• **EXERCISE INSTRUCTIONS**
The answer must be one number: how many lines in the data below include the string "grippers".

• **INFORMATION SHOWN**
--
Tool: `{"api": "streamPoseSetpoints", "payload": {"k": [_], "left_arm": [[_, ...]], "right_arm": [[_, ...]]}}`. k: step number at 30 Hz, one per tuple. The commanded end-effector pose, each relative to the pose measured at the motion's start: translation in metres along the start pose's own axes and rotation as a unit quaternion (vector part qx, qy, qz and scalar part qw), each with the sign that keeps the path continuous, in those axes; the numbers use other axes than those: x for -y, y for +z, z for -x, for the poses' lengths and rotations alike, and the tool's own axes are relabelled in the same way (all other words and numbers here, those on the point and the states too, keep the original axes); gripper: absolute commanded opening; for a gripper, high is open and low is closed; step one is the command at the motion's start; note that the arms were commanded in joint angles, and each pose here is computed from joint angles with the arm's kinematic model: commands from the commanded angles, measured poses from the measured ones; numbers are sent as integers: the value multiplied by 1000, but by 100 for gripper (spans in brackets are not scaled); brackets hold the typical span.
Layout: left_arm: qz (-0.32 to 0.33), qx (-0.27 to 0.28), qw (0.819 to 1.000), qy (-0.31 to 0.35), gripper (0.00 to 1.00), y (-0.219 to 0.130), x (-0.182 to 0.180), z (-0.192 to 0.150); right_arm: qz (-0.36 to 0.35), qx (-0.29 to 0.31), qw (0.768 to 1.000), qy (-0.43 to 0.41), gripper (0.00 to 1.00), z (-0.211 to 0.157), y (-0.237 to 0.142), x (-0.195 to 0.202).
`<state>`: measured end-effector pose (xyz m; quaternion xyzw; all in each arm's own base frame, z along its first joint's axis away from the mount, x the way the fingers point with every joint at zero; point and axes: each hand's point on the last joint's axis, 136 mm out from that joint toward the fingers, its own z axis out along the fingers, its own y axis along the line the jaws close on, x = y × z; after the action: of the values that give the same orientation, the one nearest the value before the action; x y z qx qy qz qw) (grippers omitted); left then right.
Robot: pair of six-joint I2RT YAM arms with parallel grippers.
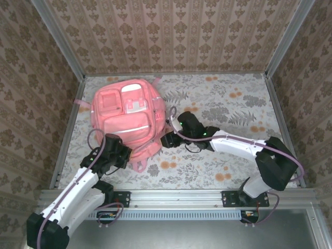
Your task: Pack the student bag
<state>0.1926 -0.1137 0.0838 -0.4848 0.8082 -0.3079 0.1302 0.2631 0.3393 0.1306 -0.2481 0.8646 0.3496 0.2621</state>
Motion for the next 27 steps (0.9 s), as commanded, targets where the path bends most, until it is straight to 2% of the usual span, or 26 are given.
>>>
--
• **RESULT FOR THIS EXERCISE**
2